Fotos: Diario del Norte – Yonairo Gómez, especial para El Pulso Caribe

El domingo 13 de julio, la carretera entre Fonseca y Barrancas cambió para siempre la historia de una familia. En cuestión de segundos, un accidente de tránsito acabó con la vida de María Florelba Montoya Giraldo. A pocos metros de ella, su esposo, César Augusto Jiménez, todavía respiraba. Durante cuatro días, sus hijos, familiares y amigos se aferraron a la esperanza de verlo regresar a casa. Pero la mañana en que los médicos confirmaron su muerte, entendieron que aquel viaje había terminado para los dos.
Para esa pareja de comerciantes, se inició otra historia. Dejaron su vida terrenal, para dar inicio a un nuevo proceso celestial. Cesar Augusto, luchó por su vida. Rodeados de médicos, enfermeras y ayudados por la tecnologica cientifica, se encomendó siempre a Dios. Queria seguir viviendo para respaldar a su familia, que en la puerta del hospital, esperaban nuevas y buenas noticias, que nunca llegaron.
Mientras familiares y amigos despedían a María Florelba Montoya Giraldo, fallecida en el accidente de tránsito ocurrido el pasado 13 de julio en la vía entre Fonseca y Barrancas, todas las oraciones se concentraban en una cama de la Clínica San Juan Bautista, en San Juan del Cesar. Allí permanecía su esposo, César Augusto Jiménez Aristizábal, aferrado a la vida después de sufrir graves lesiones en el mismo siniestro.
Su fallecimiento convirtió una tragedia vial en el adiós definitivo de un matrimonio que durante años hizo de Barrancas su hogar y del trabajo honrado su forma de vida.
Aunque eran oriundos del interior del país, encontraron en Barrancas la oportunidad de empezar de nuevo. Allí levantaron una tienda de víveres y abarrotes que, con el paso de los años, se convirtió en mucho más que un negocio: era un punto de encuentro para vecinos, clientes y amigos que los recuerdan como una pareja trabajadora, amable y siempre dispuesta a servir.

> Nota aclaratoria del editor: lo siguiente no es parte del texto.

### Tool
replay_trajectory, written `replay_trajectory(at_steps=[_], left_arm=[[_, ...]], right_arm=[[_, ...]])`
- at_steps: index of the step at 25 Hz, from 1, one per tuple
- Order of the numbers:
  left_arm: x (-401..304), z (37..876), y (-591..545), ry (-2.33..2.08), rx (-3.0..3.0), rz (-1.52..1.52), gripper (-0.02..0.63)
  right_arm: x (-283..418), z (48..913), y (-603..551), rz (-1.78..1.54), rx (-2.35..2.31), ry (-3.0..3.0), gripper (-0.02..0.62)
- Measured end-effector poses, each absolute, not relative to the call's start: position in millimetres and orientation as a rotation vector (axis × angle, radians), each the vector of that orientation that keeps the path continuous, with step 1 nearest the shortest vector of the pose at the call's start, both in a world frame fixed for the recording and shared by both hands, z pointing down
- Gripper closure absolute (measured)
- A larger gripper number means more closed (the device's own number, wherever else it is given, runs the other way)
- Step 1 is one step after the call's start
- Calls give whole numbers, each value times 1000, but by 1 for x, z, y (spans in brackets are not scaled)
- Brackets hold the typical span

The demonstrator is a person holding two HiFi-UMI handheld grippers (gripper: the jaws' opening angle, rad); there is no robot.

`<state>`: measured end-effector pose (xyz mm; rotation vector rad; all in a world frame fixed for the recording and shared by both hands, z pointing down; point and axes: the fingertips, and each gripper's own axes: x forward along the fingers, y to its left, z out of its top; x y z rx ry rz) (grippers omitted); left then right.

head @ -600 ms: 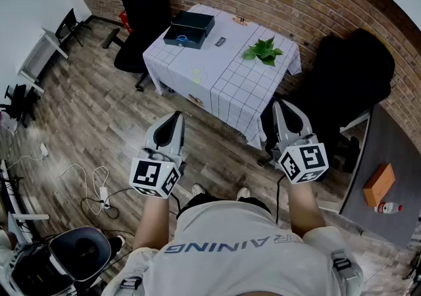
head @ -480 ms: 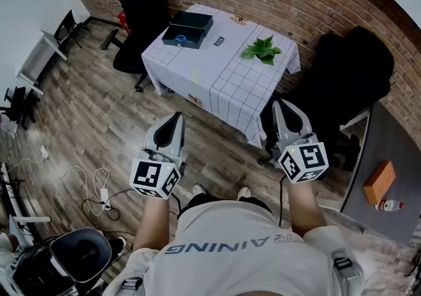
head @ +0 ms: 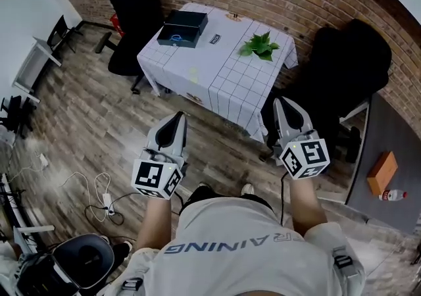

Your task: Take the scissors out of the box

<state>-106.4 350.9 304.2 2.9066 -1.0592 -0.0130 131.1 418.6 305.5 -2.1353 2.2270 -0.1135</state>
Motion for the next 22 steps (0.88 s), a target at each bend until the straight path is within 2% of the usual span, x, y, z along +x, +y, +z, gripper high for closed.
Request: replay_trajectory(at_steps=[15, 22], left_arm=[[-170, 317, 282, -917, 2941, -25, 604], [-172, 329, 250, -906, 2910, -27, 604]], right_arm=[[65, 311, 375, -131, -2256, 2119, 578], [65, 311, 336, -140, -2270, 2171, 578]])
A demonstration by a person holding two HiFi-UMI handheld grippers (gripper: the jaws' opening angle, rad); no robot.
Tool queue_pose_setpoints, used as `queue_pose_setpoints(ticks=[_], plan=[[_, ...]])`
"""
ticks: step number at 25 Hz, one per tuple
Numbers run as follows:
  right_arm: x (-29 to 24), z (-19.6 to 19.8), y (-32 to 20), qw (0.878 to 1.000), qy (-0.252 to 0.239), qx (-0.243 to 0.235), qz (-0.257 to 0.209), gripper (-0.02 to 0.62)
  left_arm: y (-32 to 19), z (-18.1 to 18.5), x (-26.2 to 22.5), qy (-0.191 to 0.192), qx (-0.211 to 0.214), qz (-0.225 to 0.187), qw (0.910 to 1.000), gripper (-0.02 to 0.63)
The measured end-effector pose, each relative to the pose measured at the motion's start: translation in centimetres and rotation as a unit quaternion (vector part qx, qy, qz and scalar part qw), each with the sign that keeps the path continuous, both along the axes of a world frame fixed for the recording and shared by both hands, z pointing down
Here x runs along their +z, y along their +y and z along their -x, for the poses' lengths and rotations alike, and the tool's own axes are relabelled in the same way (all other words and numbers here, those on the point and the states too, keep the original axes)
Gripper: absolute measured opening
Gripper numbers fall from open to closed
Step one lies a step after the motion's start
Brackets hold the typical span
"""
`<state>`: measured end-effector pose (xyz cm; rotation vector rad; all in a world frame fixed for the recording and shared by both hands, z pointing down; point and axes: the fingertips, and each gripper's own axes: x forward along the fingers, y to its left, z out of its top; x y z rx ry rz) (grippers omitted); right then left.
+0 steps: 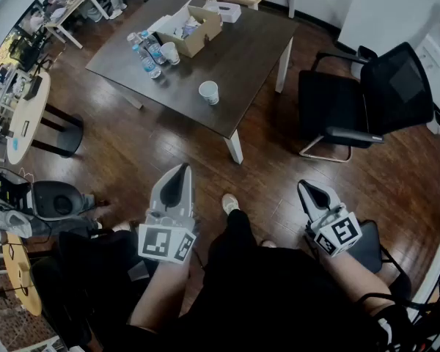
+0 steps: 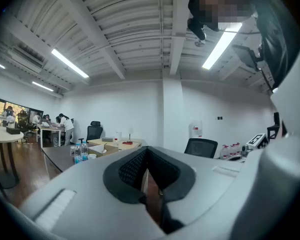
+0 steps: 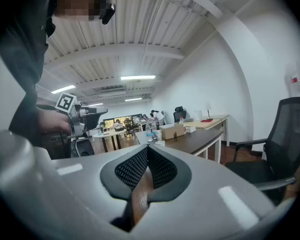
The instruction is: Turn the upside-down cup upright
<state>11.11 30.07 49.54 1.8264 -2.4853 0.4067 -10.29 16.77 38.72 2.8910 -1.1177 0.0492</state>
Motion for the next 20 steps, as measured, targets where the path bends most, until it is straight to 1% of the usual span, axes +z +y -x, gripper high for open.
queue_pose_setpoints(ticks=[4,7,9,12,14,20], plan=[[0.4,1.2,-4.1,1.000,-0.002,-0.002,0.011,0.002,-4.7,1.2,0.0,-0.010,-0.001,0.000,1.0000,0.000],[0.0,2.6,-8.0,1.000,0.003,-0.011,0.015,0.002,-8.1,2.1,0.1,-0.003,-0.003,0.008,1.0000,0.000],[-0.8,3.8,-10.2,1.000,0.015,-0.024,0.012,0.002,-10.0,2.7,0.1,0.001,-0.001,0.012,0.9999,0.000],[-1.9,4.7,-13.5,0.999,0.033,-0.033,0.010,0.002,-12.6,3.2,-0.6,0.011,0.006,0.004,0.9999,0.000],[-2.2,4.9,-16.0,0.999,0.036,-0.032,0.010,0.002,-14.5,3.3,-0.9,0.016,0.008,-0.002,0.9998,0.000],[-4.6,5.8,-22.5,0.997,0.059,-0.042,-0.021,0.003,-19.7,3.9,-0.6,0.022,0.007,0.002,0.9997,0.000]])
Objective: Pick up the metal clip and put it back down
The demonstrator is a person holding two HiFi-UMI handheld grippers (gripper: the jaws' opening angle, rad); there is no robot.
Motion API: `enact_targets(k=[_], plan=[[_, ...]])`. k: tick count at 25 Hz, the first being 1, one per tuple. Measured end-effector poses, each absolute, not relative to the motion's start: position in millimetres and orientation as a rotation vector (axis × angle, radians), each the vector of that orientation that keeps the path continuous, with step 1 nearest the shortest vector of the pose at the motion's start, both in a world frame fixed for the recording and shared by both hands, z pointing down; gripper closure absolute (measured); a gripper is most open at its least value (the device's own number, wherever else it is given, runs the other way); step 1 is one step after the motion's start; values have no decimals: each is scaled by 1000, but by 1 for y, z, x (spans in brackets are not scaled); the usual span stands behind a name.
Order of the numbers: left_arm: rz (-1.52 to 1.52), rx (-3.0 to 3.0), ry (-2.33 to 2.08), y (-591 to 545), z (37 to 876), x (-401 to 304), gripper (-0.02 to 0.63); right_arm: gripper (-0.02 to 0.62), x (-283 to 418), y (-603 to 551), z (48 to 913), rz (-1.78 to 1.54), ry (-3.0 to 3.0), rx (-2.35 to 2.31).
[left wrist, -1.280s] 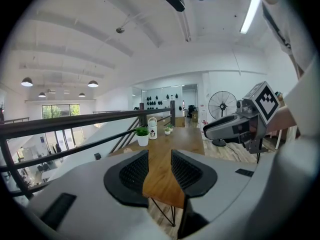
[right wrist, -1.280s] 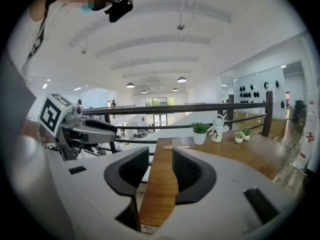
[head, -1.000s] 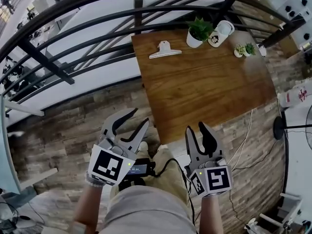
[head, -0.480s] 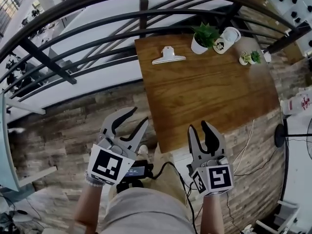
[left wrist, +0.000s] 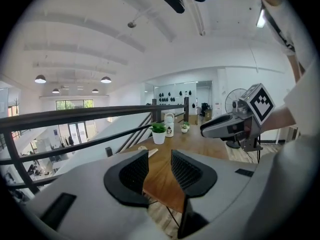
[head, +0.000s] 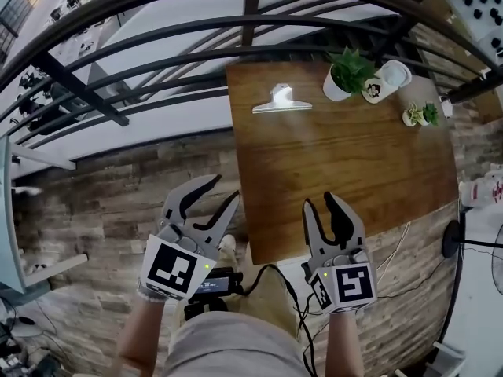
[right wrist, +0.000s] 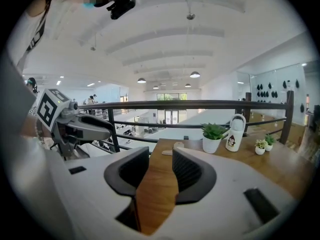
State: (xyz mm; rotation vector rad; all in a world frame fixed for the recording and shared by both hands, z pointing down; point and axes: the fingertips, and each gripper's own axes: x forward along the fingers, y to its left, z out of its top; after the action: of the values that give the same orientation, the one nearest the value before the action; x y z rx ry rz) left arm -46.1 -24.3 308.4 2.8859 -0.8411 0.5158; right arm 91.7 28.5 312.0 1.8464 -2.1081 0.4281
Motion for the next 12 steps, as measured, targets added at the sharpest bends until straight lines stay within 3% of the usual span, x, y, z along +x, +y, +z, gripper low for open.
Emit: enact_targets(k=[12], plan=[[540,2811,-916,-82,343,-17,460,439,124,-45,344,430,-2153,1742]])
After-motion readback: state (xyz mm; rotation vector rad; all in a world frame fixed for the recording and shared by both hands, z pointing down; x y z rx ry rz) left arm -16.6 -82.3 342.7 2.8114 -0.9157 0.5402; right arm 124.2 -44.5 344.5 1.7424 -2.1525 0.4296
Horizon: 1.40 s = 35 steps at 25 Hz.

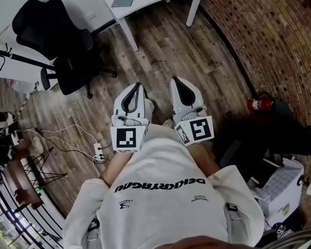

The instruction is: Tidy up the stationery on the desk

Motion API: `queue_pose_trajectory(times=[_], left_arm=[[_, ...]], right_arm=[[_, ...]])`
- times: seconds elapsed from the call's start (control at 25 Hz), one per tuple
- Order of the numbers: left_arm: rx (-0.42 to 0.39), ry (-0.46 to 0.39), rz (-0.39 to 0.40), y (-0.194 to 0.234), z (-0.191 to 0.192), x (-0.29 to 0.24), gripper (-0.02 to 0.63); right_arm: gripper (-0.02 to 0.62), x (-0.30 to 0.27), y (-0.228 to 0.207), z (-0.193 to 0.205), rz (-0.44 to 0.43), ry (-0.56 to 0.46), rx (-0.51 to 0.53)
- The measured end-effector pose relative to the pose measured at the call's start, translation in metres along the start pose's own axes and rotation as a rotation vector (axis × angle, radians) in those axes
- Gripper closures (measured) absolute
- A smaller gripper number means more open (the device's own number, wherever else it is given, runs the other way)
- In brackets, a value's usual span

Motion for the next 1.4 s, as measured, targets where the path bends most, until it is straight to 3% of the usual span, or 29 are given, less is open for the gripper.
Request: queue_pose_trajectory(times=[0.32, 0.6, 1.4], left_arm=[[0.013, -0.007, 0.005, 0.018, 0.001, -0.046, 0.607], [0.029, -0.039, -0.007, 0.070, 0.006, -0.143, 0.607], [0.083, 0.049, 0.004, 0.344, -0.038, -0.463, 0.607]], right_arm=[[0.595, -0.042, -0.026, 0.003, 0.000, 0.016, 0.032], [0.595, -0.137, -0.071, 0.002, 0.016, 0.019, 0.059], [0.595, -0.551, -0.161, -0.023, 0.031, 0.141, 0.027]])
Point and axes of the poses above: the fingertips, and each gripper's own axes: x backward along the fingers, y to its left, z out of its underside, the point moved 9 cm from there along x, backward along the fingers, and after that the axes turned 4 degrees about y, right-handed, at the moved point
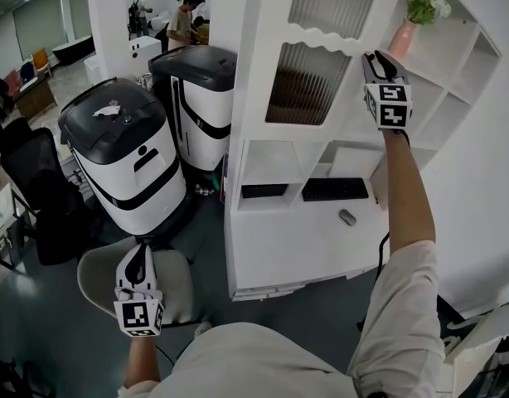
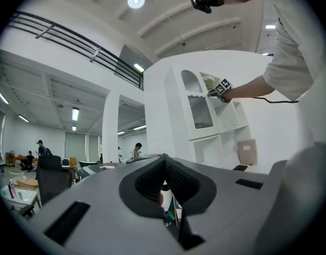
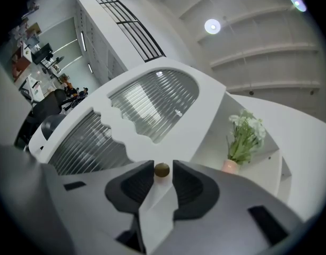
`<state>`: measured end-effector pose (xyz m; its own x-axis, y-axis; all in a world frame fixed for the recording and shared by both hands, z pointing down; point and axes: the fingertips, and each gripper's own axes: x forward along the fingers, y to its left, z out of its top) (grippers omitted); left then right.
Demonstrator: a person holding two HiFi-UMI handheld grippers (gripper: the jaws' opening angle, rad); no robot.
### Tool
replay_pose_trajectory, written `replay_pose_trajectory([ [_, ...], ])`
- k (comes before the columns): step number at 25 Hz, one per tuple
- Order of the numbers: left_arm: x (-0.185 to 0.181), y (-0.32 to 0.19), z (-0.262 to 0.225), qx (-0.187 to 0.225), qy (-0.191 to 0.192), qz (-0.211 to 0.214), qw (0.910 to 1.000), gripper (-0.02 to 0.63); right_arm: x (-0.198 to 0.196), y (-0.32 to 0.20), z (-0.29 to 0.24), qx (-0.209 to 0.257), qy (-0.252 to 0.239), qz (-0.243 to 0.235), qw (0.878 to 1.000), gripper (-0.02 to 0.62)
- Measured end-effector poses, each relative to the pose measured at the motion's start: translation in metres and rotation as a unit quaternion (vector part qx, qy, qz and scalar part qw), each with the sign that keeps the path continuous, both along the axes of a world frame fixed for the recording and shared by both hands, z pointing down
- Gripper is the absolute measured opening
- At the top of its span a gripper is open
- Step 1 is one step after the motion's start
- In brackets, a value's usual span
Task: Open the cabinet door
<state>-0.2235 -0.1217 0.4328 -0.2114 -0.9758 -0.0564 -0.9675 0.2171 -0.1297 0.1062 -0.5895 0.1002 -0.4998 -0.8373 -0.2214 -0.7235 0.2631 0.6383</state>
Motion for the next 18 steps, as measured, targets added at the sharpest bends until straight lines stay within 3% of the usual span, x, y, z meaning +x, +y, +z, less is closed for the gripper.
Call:
replay_pose_trajectory([
  [3, -0.002, 0.001, 0.001, -0.003, 0.001, -0.006, 1.0, -0.002, -0.004, -0.007, 0.004, -0.003, 0.005, 0.003, 1.0, 0.082],
  [11, -0.003, -0.001, 0.007, -0.01, 0.005, -0.009, 0.9999, -0.002, -0.004, -0.008, 0.002, 0.014, -0.004, -0.009, 1.0, 0.084],
  [18, 0.001, -0.007, 0.01, -0.011, 0.009, 0.002, 0.9999, -0.002, -0.002, 0.003, 0.002, 0.036, 0.018, -0.02, 0.999, 0.083],
])
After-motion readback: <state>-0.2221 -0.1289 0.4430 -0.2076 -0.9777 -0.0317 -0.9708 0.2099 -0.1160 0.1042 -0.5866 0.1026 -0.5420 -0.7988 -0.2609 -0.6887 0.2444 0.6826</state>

El destino, sin embargo, les tenía preparado otro camino.
La mañana del 13 de julio emprendieron un recorrido por la carretera entre Fonseca y Barrancas sin imaginar que sería el último viaje que harían juntos. De acuerdo con las versiones preliminares, la camioneta Hyundai Tucson en la que se movilizaban se salió de la vía y terminó volcada luego de que el conductor intentara evitar una motocicleta que, presuntamente, invadió su carril.
El impacto fue fatal para María Florelba, quien murió en el lugar de los hechos. César Augusto alcanzó a ser trasladado inicialmente al Hospital Nuestra Señora del Pilar de Barrancas y luego remitido a la Clínica San Juan Bautista. Durante cuatro días médicos, familiares y amigos libraron una batalla contra el tiempo, mientras un hijo de la pareja, que también viajaba en el vehículo, sobrevivía con lesiones leves.
Con la muerte de César Augusto, el accidente dejó de ser un hecho aislado para convertirse en una tragedia familiar que golpeó profundamente a Barrancas y al sur de La Guajira. El dolor también alcanzó a Fonseca, donde reside su hermano, Efrén Jiménez Aristizábal, reconocido comerciante propietario del abasto La Mayoría, quien, junto al resto de la familia, enfrenta hoy una pérdida imposible de dimensionar.
Quienes conocieron a César y María Florelba no los recuerdan por la forma en que murieron, sino por la vida que construyeron. Durante años hicieron del trabajo una manera de servir a su comunidad y levantaron, con esfuerzo y dedicación, un hogar que hoy queda marcado por una ausencia doble.
La investigación sobre las causas del accidente continúa en manos de las autoridades. Sin embargo, para quienes los conocieron, la respuesta que más duele ya no está en un informe técnico, sino en el silencio que desde ahora quedará detrás del mostrador donde, durante tantos años, una pareja de comerciantes recibió con una sonrisa a quienes cruzaban la puerta de su negocio.